Exercise objective — Copy the listing exactly; drop the pictures.

Source data —
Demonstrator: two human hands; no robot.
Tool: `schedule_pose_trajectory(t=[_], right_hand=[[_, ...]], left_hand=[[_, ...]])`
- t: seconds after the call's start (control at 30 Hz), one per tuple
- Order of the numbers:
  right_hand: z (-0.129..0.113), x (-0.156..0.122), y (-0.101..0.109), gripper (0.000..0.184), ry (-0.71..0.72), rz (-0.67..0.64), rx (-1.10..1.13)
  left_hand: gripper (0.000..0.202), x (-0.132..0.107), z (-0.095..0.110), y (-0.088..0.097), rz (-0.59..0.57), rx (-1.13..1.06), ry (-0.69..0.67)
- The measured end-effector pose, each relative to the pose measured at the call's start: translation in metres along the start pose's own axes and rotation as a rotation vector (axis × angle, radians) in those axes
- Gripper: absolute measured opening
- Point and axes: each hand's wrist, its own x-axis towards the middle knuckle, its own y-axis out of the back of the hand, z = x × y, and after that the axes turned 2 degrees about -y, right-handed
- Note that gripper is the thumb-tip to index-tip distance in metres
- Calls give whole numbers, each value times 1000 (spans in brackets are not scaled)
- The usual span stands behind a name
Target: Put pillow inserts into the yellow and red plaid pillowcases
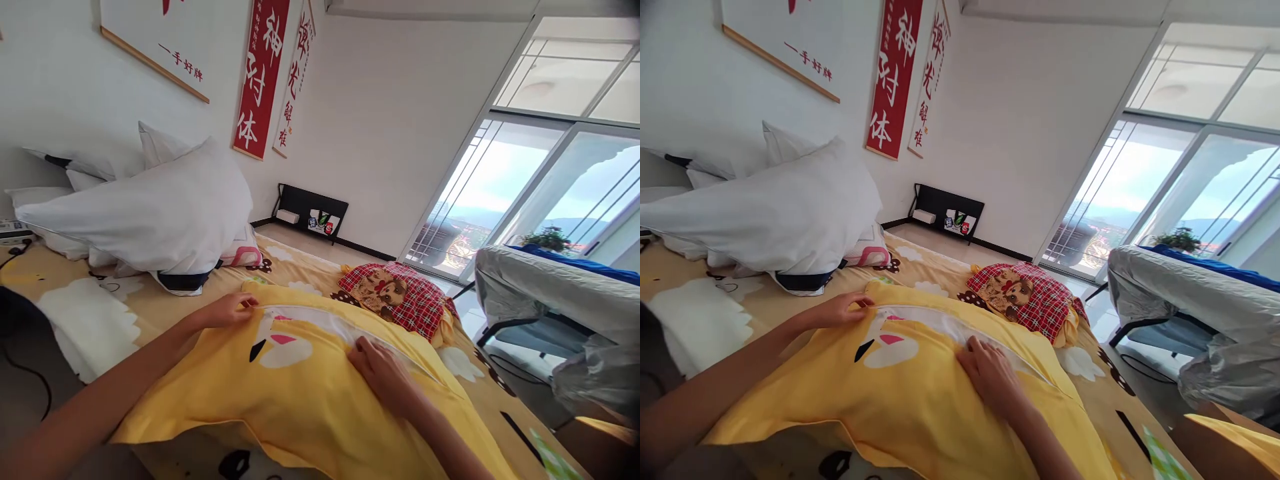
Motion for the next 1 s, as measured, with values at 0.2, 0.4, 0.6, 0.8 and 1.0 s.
schedule_pose_trajectory(t=[0.2,0.4,0.6,0.8,1.0], right_hand=[[-13,29,34,55,-244,101,-323],[-1,46,20,42,-217,-44,-336],[40,59,41,37,-250,-13,-381],[9,56,56,37,-90,162,-289],[-94,58,37,25,494,196,-190]], left_hand=[[31,-5,9,-1,17,-43,-67],[19,-3,-3,-14,97,-50,-146],[15,-4,-3,-27,169,-72,-223],[10,8,2,-34,154,-88,-267],[8,3,-18,-50,266,-122,-366]])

Solution —
Demonstrator: two human hands; no robot.
Tool: `schedule_pose_trajectory(t=[_], right_hand=[[_, ...]], left_hand=[[_, ...]])`
- t: seconds after the call's start (control at 30 Hz), one per tuple
- Order of the numbers:
  right_hand: z (-0.129..0.113), x (-0.156..0.122), y (-0.101..0.109), gripper (0.000..0.184), ry (-0.71..0.72), rz (-0.67..0.64), rx (-1.10..1.13)
  left_hand: gripper (0.000..0.202), x (-0.132..0.107), z (-0.095..0.110), y (-0.088..0.097), rz (-0.59..0.57), rx (-1.13..1.06), ry (-0.69..0.67)
- The measured end-effector pose, each relative to the pose measured at the call's start: translation in metres along the start pose's own axes and rotation as a rotation vector (axis × angle, radians) in those axes
- Gripper: absolute measured opening
- Point and axes: each hand's wrist, its own x-axis towards the middle knuckle, its own y-axis out of the back of the hand, z = x × y, and after that the axes turned 2 degrees about -y, right-handed
- Note that gripper is the thumb-tip to index-tip distance in metres
- Calls give whole numbers, each value times 1000 (spans in brackets are not scaled)
- The usual span stands behind a name
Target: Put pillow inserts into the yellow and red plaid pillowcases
Motion for the next 1 s, as measured, with values at 0.2, 0.4, 0.6, 0.8 and 1.0 s.
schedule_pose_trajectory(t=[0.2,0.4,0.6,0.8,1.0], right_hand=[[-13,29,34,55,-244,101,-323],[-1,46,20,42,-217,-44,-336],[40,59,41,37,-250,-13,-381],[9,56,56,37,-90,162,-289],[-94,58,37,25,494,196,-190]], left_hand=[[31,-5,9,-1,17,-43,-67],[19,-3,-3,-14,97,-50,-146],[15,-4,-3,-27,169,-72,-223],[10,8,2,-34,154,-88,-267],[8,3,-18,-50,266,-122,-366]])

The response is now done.